Data extracted from a collection:
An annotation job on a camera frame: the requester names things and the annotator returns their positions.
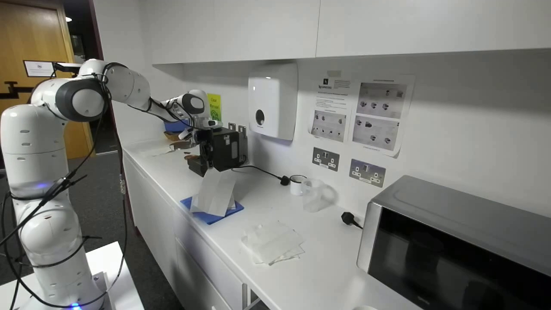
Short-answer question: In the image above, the white napkin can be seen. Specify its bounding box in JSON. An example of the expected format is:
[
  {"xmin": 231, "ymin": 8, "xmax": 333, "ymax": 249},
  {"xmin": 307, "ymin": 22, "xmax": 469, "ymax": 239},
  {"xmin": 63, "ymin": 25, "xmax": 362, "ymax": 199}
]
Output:
[
  {"xmin": 197, "ymin": 168, "xmax": 237, "ymax": 216},
  {"xmin": 240, "ymin": 220, "xmax": 305, "ymax": 265}
]

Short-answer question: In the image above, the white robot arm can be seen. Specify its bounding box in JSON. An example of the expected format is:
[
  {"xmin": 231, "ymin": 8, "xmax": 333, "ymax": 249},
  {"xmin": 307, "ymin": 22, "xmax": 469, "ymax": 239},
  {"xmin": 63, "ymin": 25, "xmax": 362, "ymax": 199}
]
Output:
[{"xmin": 2, "ymin": 58, "xmax": 211, "ymax": 310}]

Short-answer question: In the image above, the blue placemat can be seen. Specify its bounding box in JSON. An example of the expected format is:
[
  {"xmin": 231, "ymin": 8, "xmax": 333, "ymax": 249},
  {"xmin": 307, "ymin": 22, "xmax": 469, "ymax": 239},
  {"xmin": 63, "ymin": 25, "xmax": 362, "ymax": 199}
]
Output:
[{"xmin": 181, "ymin": 196, "xmax": 245, "ymax": 225}]

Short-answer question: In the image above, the white paper towel dispenser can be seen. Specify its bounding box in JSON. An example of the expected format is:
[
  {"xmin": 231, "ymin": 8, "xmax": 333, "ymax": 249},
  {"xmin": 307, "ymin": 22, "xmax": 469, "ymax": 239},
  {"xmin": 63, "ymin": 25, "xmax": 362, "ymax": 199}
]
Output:
[{"xmin": 249, "ymin": 63, "xmax": 298, "ymax": 141}]

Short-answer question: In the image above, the clear glass cup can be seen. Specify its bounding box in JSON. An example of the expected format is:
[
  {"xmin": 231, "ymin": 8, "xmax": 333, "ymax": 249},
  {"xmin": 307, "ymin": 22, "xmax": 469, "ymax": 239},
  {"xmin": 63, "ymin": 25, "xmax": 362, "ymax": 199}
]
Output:
[{"xmin": 304, "ymin": 184, "xmax": 338, "ymax": 211}]

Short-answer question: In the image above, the yellow green sign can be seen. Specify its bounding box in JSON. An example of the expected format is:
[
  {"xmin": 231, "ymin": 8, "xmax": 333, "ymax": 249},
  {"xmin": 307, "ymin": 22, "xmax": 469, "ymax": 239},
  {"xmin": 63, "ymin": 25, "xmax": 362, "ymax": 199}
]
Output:
[{"xmin": 207, "ymin": 92, "xmax": 223, "ymax": 120}]

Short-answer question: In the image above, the black power plug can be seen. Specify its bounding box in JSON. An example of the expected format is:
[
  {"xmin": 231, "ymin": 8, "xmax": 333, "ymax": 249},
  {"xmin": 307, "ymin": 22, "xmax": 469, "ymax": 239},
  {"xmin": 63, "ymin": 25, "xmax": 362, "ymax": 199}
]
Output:
[{"xmin": 342, "ymin": 211, "xmax": 364, "ymax": 228}]

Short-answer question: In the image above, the instruction poster sheet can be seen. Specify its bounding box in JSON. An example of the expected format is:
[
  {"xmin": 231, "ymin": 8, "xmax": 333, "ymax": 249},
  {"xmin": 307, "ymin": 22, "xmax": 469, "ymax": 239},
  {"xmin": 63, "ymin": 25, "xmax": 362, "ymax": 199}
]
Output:
[{"xmin": 311, "ymin": 73, "xmax": 414, "ymax": 156}]

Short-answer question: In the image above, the stainless steel microwave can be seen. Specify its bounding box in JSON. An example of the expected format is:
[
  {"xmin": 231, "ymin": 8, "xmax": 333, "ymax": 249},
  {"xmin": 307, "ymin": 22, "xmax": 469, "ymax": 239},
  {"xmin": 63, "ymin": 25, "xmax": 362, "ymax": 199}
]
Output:
[{"xmin": 357, "ymin": 175, "xmax": 551, "ymax": 310}]

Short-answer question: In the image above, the wooden door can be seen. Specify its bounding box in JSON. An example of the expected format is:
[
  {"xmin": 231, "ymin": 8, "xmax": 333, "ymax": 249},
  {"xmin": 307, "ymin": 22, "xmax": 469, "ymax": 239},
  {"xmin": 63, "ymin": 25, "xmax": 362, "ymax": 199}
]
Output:
[{"xmin": 0, "ymin": 0, "xmax": 97, "ymax": 161}]

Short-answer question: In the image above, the black cable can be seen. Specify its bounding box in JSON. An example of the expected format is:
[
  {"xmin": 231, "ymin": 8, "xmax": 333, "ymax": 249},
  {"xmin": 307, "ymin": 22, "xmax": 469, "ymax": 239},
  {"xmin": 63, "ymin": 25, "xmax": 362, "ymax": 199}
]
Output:
[{"xmin": 243, "ymin": 163, "xmax": 293, "ymax": 187}]

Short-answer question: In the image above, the wall socket plate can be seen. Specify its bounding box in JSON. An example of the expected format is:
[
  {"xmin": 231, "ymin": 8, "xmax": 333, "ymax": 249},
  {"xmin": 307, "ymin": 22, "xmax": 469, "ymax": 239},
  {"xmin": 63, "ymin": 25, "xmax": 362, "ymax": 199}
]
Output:
[
  {"xmin": 312, "ymin": 148, "xmax": 340, "ymax": 170},
  {"xmin": 350, "ymin": 158, "xmax": 386, "ymax": 187}
]

> **ACTION ITEM**
Your answer must be the line that contains "Short-answer question: In the image above, the wall" and every line after it to the end of the records, reproduced exactly.

> **ANSWER TO THE EXERCISE**
Short-answer question: In the image above, the wall socket plate can be seen. Specify its bounding box in JSON. An example of the expected format is:
[
  {"xmin": 231, "ymin": 8, "xmax": 333, "ymax": 249},
  {"xmin": 307, "ymin": 22, "xmax": 469, "ymax": 239},
  {"xmin": 63, "ymin": 25, "xmax": 362, "ymax": 199}
]
Output:
[
  {"xmin": 312, "ymin": 148, "xmax": 340, "ymax": 170},
  {"xmin": 350, "ymin": 158, "xmax": 386, "ymax": 187}
]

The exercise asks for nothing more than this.